First and foremost, will there be an adequate water supply? This may sound elementary, but it’s an important question to ask. In our cover story this month on pages 8, 9 and 10, Brent Murphree, the Cotton Board’s Regional Communication Manager for the West and a regular contributor to Cotton Farming, takes an in-depth look at the water challenges that farmers face in California, Arizona and New Mexico.

For as long as I can remember, there has always been a water crisis of some sort in the West. Even during a year when the snowpack level is above average, a battle always ensues among regulatory agencies, urban interests and the rural sector. Ag’s interests in California’s San Joaquin Valley are even being influenced by a small fish known as the Delta smelt. Can you imagine that a small, so-called endangered fish is affecting whether farmers receive adequate allotments of water?

That’s the world in which California and other farmers in the West live. You have to give Western farmers a lot of credit. They refuse to fold their tents and go home. As you’ll find out in Brent’s story, they are mobilizing on all fronts to make sure their voices are heard. Nobody is running roughshod over them.

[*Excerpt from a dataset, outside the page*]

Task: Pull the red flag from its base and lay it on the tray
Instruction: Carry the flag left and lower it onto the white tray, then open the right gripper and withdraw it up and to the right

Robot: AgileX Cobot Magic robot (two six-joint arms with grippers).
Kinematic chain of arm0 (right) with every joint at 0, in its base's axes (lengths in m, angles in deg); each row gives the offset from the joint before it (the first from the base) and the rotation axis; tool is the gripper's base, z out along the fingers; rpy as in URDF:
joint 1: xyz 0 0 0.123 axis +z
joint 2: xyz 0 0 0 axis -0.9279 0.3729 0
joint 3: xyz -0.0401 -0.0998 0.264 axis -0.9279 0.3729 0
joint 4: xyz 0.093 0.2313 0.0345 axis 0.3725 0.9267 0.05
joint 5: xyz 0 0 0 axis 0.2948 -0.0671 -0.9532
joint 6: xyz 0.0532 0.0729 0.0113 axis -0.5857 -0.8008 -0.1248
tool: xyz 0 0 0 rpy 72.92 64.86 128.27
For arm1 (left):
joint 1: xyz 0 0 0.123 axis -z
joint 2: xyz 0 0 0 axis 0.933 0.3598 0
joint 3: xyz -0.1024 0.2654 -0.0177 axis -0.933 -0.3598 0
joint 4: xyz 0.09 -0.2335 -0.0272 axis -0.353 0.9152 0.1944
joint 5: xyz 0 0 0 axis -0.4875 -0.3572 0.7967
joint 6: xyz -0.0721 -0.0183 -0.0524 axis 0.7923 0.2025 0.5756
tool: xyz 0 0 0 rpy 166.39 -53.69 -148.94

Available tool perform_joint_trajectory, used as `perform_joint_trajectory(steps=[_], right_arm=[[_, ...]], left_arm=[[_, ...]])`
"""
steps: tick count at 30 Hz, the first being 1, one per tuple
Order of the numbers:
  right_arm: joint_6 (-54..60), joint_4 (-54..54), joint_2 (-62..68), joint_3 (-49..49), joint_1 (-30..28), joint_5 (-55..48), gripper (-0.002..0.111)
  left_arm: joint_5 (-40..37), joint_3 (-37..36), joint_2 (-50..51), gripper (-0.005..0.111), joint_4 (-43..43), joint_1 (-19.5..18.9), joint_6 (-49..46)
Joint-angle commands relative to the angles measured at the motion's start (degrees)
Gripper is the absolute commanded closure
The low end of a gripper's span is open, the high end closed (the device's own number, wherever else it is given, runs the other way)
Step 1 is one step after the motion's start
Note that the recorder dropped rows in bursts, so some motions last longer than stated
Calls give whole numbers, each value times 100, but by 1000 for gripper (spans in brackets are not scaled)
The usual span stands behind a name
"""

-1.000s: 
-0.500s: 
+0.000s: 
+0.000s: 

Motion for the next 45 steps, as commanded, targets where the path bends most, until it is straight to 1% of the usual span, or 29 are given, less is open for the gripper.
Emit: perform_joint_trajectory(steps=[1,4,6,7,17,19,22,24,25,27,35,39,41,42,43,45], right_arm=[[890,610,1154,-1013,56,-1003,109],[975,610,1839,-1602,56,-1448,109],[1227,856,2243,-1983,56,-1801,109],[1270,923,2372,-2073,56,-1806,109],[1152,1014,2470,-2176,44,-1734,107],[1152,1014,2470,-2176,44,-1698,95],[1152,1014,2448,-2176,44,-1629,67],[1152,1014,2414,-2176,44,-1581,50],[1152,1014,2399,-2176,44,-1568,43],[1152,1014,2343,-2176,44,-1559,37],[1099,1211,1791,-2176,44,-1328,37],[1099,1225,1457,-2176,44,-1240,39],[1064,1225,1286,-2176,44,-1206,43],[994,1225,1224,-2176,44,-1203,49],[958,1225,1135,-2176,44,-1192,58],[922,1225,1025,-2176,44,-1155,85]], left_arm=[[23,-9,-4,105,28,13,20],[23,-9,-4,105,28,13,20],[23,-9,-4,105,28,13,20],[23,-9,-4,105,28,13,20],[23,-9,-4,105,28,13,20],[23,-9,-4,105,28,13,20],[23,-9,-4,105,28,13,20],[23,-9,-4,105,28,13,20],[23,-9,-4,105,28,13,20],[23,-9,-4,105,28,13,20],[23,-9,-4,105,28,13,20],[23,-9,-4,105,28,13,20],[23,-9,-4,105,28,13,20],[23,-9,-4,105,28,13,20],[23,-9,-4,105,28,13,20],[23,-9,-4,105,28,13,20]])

They are even finding ways to build coalitions in the California General Assembly in an effort to gain an audience for their message.

While they wage a battle on the legislative front, these same farmers are searching for ways to conserve and use water more efficiently and “stay within their allotment.” Whether it’s in parts of California, Arizona or New Mexico, the cotton producer in the West faces different challenges. In some regions, he’s at the mercy of snowpack levels that determine how much his water allotment will be in any given year.

On other fronts, such as working with state legislators on new bills that will protect farmers’ access to adequate water, the outlook appears to be improving. In fact, we’ve never seen Western producers more proactive on a particular issue.

No matter where the battleground lies, you’ll find this region’s farmers meeting the water issue head-on. Having access to this precious resource is the engine that keeps cotton production moving. Consequently, this battle is not for the faint-hearted.